WHAT YOU WILL DO:
Give the entries again exactly; drop the pictures.

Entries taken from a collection
--- START ---

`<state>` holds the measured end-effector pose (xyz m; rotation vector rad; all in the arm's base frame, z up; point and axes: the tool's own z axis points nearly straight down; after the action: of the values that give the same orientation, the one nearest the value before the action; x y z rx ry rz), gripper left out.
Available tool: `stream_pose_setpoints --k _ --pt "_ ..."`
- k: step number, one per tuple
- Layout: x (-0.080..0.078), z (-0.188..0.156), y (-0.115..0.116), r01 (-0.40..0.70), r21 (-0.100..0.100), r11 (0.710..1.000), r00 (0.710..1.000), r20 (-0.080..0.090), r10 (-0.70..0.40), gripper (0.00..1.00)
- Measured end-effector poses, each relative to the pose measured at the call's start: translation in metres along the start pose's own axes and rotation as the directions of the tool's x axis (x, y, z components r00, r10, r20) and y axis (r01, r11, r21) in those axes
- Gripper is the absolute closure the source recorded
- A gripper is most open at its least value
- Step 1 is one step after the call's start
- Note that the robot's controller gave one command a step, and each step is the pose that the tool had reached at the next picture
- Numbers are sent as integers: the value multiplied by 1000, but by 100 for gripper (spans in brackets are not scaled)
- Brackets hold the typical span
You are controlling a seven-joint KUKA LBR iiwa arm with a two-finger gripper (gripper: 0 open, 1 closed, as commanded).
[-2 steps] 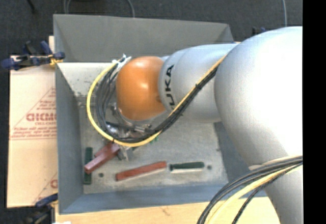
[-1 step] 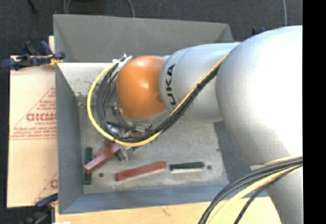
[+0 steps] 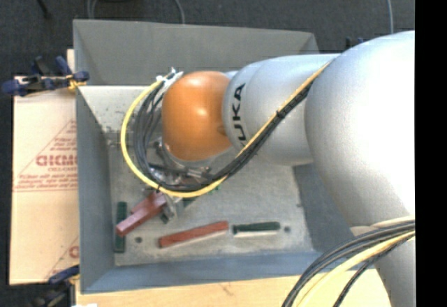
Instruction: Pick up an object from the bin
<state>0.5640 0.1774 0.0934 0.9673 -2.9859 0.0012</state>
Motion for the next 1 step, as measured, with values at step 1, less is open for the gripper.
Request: stream_pose_setpoints --k 1 --pt "-1 -17 0 0 1 1000 1000 4 0 100"
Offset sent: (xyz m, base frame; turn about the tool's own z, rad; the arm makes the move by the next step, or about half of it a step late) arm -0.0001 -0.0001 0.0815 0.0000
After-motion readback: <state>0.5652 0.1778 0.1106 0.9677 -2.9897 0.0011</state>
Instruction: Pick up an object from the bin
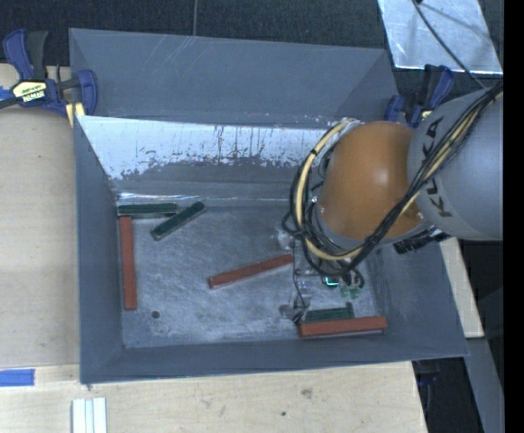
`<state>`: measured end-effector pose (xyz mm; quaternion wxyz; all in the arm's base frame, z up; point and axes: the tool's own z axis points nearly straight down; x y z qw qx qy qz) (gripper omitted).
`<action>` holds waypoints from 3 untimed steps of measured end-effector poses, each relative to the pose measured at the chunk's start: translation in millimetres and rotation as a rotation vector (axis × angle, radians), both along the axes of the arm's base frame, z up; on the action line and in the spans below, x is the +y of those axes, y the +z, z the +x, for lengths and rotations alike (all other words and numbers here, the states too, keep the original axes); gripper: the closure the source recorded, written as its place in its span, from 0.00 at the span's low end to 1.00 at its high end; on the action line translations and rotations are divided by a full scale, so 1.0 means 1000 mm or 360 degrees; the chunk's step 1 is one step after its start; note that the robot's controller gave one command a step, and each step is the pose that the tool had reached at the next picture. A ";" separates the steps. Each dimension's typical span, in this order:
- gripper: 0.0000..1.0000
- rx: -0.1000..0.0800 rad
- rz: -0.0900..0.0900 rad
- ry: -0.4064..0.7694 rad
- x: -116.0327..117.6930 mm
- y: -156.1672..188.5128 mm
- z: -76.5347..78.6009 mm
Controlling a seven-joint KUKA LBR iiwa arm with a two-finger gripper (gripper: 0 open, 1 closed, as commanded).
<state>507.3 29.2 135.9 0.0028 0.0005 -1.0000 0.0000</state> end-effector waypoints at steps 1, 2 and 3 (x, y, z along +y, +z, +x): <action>0.00 -0.0014 0.0000 0.0080 0.005 -0.069 0.044; 1.00 -0.0025 0.0002 0.0077 0.005 -0.064 0.045; 1.00 -0.0028 0.0001 0.0154 0.019 0.087 0.039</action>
Offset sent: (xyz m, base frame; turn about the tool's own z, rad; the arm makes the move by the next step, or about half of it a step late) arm 0.0423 0.0060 -0.0659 -0.0506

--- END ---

REPLY TO THE TASK:
`<state>` holds the measured end-effector pose (xyz m; rotation vector rad; all in the arm's base frame, z up; point and axes: the tool's own z axis points nearly straight down; after the action: of the values that give the same orientation, the one nearest the value before the action; x y z rx ry rz), gripper left out.
Available tool: `stream_pose_setpoints --k _ --pt "_ ..."`
- k: step number, one per tuple
- Layout: x (-0.080..0.078), z (-0.188..0.156), y (-0.115..0.116), r01 (-0.40..0.70), r21 (-0.100..0.100), r11 (0.710..1.000), r00 (0.710..1.000), r20 (-0.080..0.090), r10 (-0.70..0.40), gripper (0.00..1.00)
- Measured end-effector poses, each relative to the pose measured at the call's start: translation in metres along the start pose's own axes and rotation as the directions of the tool's x axis (x, y, z components r00, r10, r20) and y axis (r01, r11, r21) in those axes
- Gripper is the absolute closure the source recorded
- A gripper is most open at its least value
- Step 1 is one step after the call's start
- Note that the robot's controller gave one command a step, and each step is the pose that the tool had reached at the next picture
- Numbers are sent as integers: the value multiplied by 1000, but by 100 for gripper (spans in brackets are not scaled)
- Brackets hold the typical span
You are controlling a seven-joint KUKA LBR iiwa arm with a two-finger gripper (gripper: 0 open, 1 closed, as commanded).
[-2 steps] 
[-1 step] 
[+0 steps] 
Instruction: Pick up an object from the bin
<state>0.5640 0.1774 0.0934 0.9673 -2.9859 0.0012</state>
Motion for the next 1 step, as measured, with values at step 1, less is open for the gripper.
Request: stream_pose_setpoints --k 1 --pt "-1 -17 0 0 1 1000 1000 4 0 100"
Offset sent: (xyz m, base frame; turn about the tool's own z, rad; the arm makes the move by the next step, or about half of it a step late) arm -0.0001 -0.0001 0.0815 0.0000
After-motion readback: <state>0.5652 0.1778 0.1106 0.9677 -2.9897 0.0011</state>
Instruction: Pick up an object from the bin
`<state>`: measured end-effector pose (xyz mm; quaternion wxyz; all in the arm's base frame, z up; point and axes: the tool's own z axis points nearly straight down; x y z qw qx qy qz) (gripper omitted).
`<action>` holds waypoints from 3 untimed steps of measured end-effector poses, each relative to the pose measured at the chunk's start: translation in millimetres and rotation as a rotation vector (axis × angle, radians), both along the axes of the arm's base frame, z up; on the action line and in the spans below, x is the +y of those axes, y the +z, z the +x, for lengths and rotations alike (all other words and numbers here, the states too, keep the original axes); gripper: the closure the source recorded, written as its place in its span, from 0.00 at the span's low end to 1.00 at its high end; on the action line translations and rotations are divided by a full scale, so 1.0 means 1000 mm or 360 degrees; the chunk's step 1 is one step after its start; note that the robot's controller gave one command a step, and each step is the pose that the tool had reached at the next picture. A ";" separates the steps. Each dimension's typical span, in this order:
- gripper: 0.0000..1.0000
- rx: -0.1000..0.0800 rad
- rz: -0.0900..0.0900 rad
- ry: -0.4064..0.7694 rad
- x: -116.0327..117.6930 mm
- y: -156.1672..188.5128 mm
- z: -76.5347..78.6009 mm
Controlling a seven-joint KUKA LBR iiwa arm with a two-finger gripper (gripper: 0 open, 1 closed, as commanded).
<state>507.3 29.2 135.9 0.0028 0.0005 -1.0000 0.0000</state> end-effector waypoints at steps 1, 2 and 3 (x, y, z along +y, +z, +x): <action>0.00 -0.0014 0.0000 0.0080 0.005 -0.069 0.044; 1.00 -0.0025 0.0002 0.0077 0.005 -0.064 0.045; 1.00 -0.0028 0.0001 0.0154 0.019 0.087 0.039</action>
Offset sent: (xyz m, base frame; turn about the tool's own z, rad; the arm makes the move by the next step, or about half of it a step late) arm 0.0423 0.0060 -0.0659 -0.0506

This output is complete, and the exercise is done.